====== Records to process
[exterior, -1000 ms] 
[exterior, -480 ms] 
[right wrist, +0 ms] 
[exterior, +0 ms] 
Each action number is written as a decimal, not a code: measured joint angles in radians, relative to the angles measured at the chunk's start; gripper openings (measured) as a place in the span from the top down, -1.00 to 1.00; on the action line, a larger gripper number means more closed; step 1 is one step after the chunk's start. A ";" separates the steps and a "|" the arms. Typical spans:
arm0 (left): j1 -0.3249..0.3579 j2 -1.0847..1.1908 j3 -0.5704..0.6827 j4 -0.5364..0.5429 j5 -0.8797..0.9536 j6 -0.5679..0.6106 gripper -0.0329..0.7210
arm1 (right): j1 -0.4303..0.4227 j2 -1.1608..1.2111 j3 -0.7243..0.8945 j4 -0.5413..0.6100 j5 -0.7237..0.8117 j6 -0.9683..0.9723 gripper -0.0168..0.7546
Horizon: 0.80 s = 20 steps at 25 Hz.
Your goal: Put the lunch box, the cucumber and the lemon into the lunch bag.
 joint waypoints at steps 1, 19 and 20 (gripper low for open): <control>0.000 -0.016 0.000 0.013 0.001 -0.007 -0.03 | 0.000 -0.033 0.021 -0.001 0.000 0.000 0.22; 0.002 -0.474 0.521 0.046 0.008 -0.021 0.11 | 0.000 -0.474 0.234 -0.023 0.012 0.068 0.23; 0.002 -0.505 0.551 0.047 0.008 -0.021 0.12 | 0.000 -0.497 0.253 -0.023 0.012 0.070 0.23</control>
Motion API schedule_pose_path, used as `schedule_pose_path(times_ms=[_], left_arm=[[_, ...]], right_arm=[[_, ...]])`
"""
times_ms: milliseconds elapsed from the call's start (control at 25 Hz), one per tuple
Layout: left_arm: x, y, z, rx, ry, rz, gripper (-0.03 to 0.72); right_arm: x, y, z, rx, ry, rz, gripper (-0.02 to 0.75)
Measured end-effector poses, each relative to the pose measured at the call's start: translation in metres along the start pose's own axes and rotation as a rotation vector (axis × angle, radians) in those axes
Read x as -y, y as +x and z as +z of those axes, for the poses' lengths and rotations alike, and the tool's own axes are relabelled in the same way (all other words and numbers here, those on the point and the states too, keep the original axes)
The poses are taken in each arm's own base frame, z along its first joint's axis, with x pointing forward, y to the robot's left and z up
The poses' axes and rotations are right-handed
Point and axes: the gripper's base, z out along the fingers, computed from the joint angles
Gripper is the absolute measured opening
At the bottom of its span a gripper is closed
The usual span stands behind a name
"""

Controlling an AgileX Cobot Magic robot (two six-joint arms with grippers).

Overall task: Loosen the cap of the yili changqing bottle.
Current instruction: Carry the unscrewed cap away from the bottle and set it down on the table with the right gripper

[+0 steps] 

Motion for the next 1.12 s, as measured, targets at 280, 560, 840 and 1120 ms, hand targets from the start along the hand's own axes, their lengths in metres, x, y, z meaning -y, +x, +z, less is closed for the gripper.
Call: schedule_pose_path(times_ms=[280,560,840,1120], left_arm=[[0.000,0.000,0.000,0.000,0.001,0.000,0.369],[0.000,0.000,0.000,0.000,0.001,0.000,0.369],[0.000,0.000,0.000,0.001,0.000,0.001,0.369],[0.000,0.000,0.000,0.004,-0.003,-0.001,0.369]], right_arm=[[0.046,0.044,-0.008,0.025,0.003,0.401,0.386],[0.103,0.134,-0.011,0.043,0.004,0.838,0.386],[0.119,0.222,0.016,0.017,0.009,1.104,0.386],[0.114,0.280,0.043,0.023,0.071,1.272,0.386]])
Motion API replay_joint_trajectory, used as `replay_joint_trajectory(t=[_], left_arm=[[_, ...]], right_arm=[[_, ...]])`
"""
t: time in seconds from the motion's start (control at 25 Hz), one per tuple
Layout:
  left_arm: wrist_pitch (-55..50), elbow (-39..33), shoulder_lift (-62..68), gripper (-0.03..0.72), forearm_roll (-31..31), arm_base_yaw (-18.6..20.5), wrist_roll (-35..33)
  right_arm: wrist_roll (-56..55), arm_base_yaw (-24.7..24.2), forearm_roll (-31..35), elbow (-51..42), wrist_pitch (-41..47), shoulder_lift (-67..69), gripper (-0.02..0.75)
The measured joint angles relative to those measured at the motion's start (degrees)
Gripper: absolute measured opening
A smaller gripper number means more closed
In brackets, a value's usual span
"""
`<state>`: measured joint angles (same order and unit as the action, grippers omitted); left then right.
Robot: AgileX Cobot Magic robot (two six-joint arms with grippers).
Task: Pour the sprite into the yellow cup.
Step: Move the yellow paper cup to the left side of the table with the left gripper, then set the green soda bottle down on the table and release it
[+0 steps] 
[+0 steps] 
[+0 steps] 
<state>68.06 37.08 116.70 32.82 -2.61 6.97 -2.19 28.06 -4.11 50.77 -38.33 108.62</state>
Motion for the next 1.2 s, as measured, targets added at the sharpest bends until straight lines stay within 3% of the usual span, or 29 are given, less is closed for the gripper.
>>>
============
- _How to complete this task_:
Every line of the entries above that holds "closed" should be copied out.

- _Solution to the exercise_:
Each action number is written as a decimal, not a code: measured joint angles in radians, relative to the angles measured at the chunk's start; gripper openings (measured) as a place in the span from the top down, -1.00 to 1.00; on the action line, a larger gripper number means more closed; step 1 is one step after the chunk's start. A ";" separates the steps and a "|" the arms. Typical spans:
At the bottom of its span a gripper is closed
Motion for the next 1.12 s, as measured, targets at 280, 560, 840 and 1120 ms, hand targets from the start along the hand's own axes, their lengths in metres, x, y, z meaning -y, +x, +z, less is closed for the gripper.
A smaller gripper number means more closed
Motion for the next 1.2 s, as measured, targets added at the sharpest bends until straight lines stay within 3% of the usual span, or 29 are given, less is closed for the gripper.

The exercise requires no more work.